Dr. Corina Fusari studierte Biotechnologie an der Nationalen Universität von Litoral in Santa Fe, Argentinien und arbeitete dort auf dem Gebiet der Enzymologie. Für ihre Doktorarbeit wechselte sie an die Universität Buenos Aires und beschäftigte sich mit quantitativer Genetik. Unterstützt von dem renommierten Georg Foster Forschungsstipendium der Alexander von Humboldt Stiftung kam Dr. Fusari im Jahr 2012 an das Max-Planck-Institut für Molekulare Pflanzenphysiologie in die Arbeitsgruppe von Prof. Dr. Mark Stitt, Direktor am Institut. Er ist der Ansicht: „Es war ein absoluter Glücksfall, eine Wissenschaftlerin rekrutieren zu können, die sowohl auf dem Gebiet der Quantitativen Genetik als auch der Enzymologie einschlägige Erfahrungen mitbrachte. Ihre Kenntnisse auf beiden Gebieten gepaart mit ihrer großen Geduld, sehr guter Organisationsfähigkeit und einer außergewöhnlichen Themenfokussierung haben diese komplexe und umfassende Arbeit möglich gemacht.“

 

Die Auszeichnung der beiden Wissenschaftlerinnen wurde ermöglicht durch eine großzügige Spende der BASF.

 

Jeff Schell, der Namensgeber des Preises, revolutionierte die Pflanzenforschung

Der Namensgeber des Preises ist der belgische Molekularbiologe Jozef Stefaan (Jeff) Schell (1935 – 2003). Er studierte Zoologie und Mikrobiologie an der Universität in Gent, wo er von 1967 bis 1995 als Professor arbeitete. Von 1978 bis 2000 war er Direktor und Leiter der Abteilung „Molekulare Grundlagen der Pflanzenzüchtung“ am Max-Planck-Institut für Züchtungsforschung in Köln.
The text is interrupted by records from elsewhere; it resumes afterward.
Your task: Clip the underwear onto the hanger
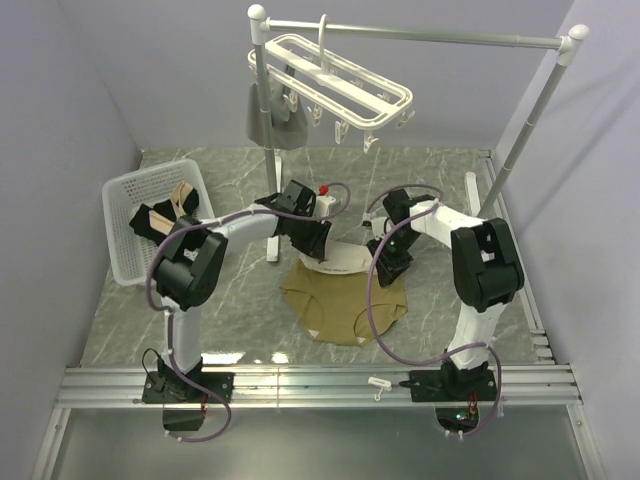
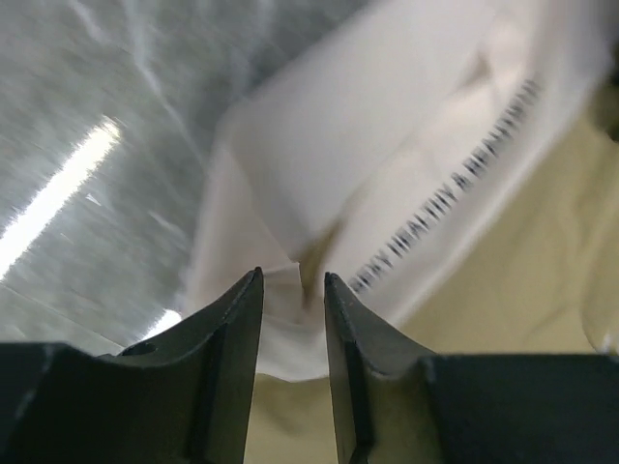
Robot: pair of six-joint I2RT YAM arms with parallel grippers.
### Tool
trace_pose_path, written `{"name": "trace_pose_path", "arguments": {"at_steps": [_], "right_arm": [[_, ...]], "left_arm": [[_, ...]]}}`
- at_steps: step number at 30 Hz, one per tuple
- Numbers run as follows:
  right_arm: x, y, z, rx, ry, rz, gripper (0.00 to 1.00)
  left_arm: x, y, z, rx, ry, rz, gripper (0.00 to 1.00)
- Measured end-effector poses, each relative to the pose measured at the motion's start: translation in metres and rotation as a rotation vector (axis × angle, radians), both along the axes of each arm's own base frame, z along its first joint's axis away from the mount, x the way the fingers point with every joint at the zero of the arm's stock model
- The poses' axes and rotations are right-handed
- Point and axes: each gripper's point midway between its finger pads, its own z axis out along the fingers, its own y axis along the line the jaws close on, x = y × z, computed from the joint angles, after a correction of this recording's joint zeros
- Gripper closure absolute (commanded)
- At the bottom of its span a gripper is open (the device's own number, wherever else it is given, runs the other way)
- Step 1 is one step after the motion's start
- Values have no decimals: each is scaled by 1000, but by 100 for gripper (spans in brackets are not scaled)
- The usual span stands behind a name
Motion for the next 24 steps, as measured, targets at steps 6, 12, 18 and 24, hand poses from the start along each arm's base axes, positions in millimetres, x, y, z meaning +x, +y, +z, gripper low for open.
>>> {"name": "trace_pose_path", "arguments": {"at_steps": [6, 12, 18, 24], "right_arm": [[-2, -4, -6, -38, 13, -11, 48], [-4, -6, -6, -62, 7, -8, 41], [-2, -10, -2, -79, -19, 2, 49], [13, -5, 35, -20, -171, 12, 56]], "left_arm": [[48, 7, -14, 20, 8, 106, 59], [88, 47, -10, 26, -23, 261, 50], [74, 62, 4, -15, -46, 233, 50], [47, 46, 44, -103, -139, 85, 50]]}}
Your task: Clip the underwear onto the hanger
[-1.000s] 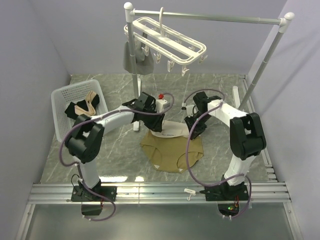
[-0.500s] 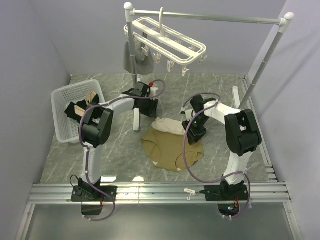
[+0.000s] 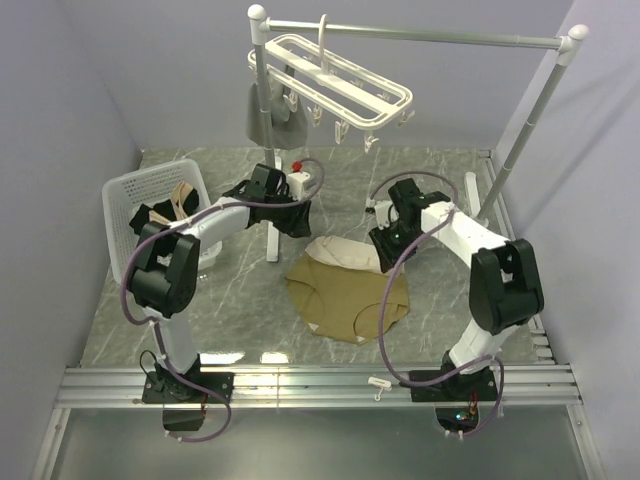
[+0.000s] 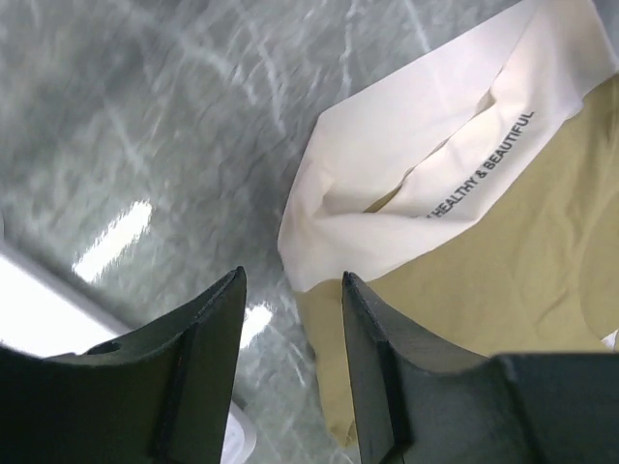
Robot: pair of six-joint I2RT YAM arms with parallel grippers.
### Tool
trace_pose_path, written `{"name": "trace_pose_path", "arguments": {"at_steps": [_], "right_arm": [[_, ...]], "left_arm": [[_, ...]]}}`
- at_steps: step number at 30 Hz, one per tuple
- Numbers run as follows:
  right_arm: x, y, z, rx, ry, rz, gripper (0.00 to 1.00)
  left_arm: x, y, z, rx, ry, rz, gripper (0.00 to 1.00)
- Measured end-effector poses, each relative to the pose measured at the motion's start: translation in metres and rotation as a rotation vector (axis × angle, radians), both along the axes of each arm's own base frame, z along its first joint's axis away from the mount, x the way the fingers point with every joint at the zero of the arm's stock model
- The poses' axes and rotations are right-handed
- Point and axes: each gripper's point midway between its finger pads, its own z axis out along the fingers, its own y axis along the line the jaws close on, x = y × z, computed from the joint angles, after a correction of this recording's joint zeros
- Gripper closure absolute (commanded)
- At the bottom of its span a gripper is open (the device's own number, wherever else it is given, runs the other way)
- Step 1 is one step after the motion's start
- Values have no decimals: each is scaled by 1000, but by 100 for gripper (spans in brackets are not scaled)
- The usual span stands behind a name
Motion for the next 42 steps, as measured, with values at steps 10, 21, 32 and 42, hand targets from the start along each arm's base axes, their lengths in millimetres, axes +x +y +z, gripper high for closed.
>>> {"name": "trace_pose_path", "arguments": {"at_steps": [10, 21, 32, 42], "right_arm": [[42, -19, -8, -102, -102, -61, 57], [46, -39, -30, -226, -78, -96, 52], [43, -47, -35, -269, -72, -94, 54], [42, -49, -36, -277, -72, -85, 63]], "left_arm": [[22, -53, -15, 76, -112, -195, 55], [8, -60, -43, 246, -168, -317, 65], [15, -48, -55, 328, -204, -331, 100], [40, 10, -38, 199, -117, -75, 100]]}}
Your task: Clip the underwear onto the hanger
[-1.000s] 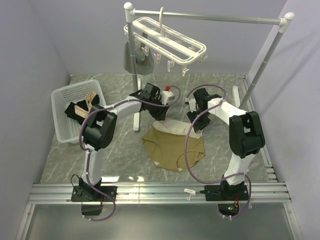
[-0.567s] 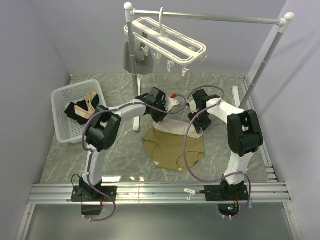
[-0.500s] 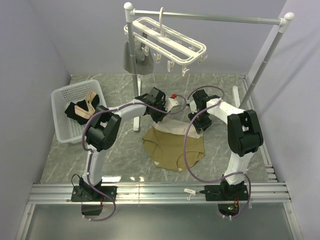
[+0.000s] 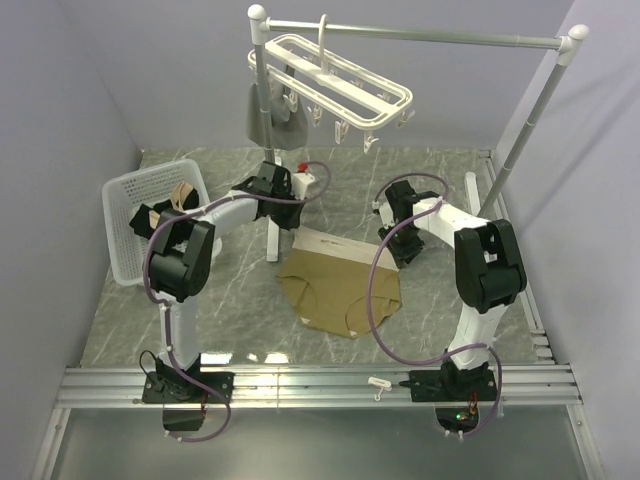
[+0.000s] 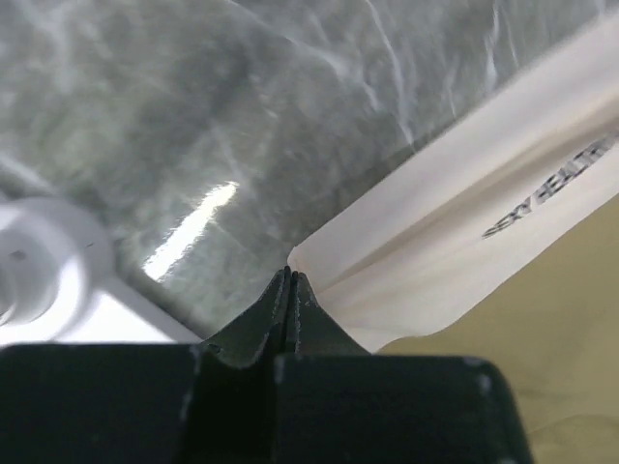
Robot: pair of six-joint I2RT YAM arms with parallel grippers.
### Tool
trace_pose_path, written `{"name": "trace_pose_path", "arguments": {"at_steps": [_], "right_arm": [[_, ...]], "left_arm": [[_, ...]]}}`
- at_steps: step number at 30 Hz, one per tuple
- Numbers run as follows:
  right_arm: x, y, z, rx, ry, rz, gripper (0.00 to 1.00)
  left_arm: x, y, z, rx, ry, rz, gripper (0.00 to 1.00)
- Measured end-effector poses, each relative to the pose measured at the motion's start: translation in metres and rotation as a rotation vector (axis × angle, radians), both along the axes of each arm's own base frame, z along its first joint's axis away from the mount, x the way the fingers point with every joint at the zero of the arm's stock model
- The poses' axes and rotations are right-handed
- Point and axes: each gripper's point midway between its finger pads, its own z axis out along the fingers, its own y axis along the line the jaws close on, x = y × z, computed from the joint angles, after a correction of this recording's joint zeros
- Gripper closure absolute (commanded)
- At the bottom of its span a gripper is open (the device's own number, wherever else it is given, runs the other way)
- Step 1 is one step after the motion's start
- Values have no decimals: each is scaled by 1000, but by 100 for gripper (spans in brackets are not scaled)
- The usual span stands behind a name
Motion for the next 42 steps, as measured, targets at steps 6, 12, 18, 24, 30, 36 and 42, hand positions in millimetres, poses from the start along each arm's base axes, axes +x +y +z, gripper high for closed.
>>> {"name": "trace_pose_path", "arguments": {"at_steps": [6, 12, 18, 24, 30, 36, 42], "right_arm": [[1, -1, 1, 5, -3, -2, 66], [7, 2, 14, 70, -32, -44, 58], [31, 18, 43, 226, -73, -123, 49], [11, 36, 37, 319, 40, -148, 44], [-25, 35, 14, 281, 167, -158, 50], [-38, 26, -7, 224, 226, -171, 64], [-47, 19, -10, 194, 240, -161, 84]], "left_arm": [[2, 3, 5, -90, 63, 79, 100], [-13, 0, -6, -99, 115, 73, 68], [-8, 4, -5, -88, 96, 113, 48], [-14, 20, 28, -105, 40, 142, 42], [-56, 38, 75, -109, -68, -48, 49], [-152, 39, 11, 33, 20, -334, 50], [-204, 24, -31, 155, 32, -530, 55]]}}
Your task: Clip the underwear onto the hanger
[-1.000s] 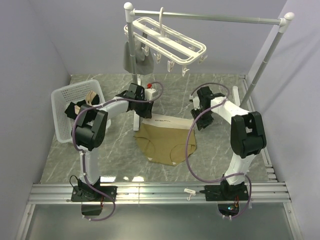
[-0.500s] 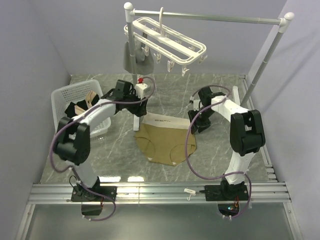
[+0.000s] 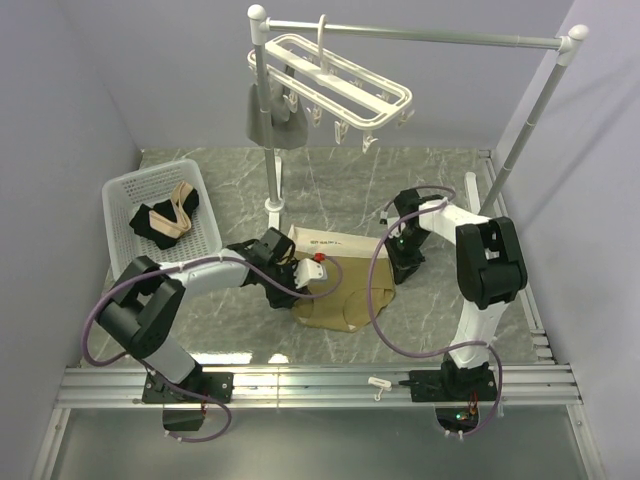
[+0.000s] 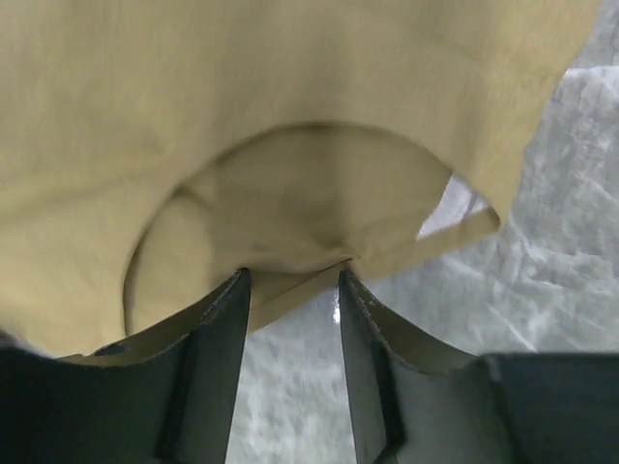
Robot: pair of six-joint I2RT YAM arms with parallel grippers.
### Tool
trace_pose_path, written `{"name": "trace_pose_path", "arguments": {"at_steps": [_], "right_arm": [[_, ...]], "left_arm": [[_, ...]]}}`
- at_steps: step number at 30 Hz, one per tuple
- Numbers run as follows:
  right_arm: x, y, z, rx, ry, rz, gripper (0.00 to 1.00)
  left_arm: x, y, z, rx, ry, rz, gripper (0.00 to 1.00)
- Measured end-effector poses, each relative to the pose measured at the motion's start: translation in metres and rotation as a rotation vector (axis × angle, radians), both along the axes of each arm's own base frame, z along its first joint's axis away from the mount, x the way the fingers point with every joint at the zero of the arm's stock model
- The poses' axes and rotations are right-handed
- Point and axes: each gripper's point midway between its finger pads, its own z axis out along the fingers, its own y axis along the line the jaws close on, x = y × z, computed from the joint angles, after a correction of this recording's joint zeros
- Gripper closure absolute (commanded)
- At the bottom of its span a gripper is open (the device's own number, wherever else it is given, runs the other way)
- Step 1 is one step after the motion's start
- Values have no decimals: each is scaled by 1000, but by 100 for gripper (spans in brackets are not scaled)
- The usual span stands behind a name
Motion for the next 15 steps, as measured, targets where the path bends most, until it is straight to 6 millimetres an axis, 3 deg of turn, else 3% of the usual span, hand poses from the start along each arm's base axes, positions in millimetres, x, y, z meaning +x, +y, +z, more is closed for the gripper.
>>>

Schell war einer der Pioniere der Biotechnologie. Ihn interessierten als Mikrobiologen die Wechselwirkungen zwischen Pflanzen und Bodenbakterien. Bei seinen Untersuchungen zur Entstehung und Entwicklung pflanzlicher Tumoren zeigte sich, dass das im Boden weit verbreitete Agrobacterium tumefaciens Gene auf Pflanzen übertragen kann. In der Folge führten diese Forschungsergebnisse dazu, dass mit Hilfe dieses Bakteriums gezielt Gene in Pflanzen eingeschleust werden können.

Das Verfahren zur Transformation von Pflanzen hat seither die Pflanzenforschung revolutioniert, da mit seiner Hilfe die Funktion von Genen bestimmt werden kann und so die Pflanzenforscher weltweit die Möglichkeit haben, Stoffwechselabläufe, pflanzliches Wachstum und pflanzliche Entwicklung besser zu verstehen.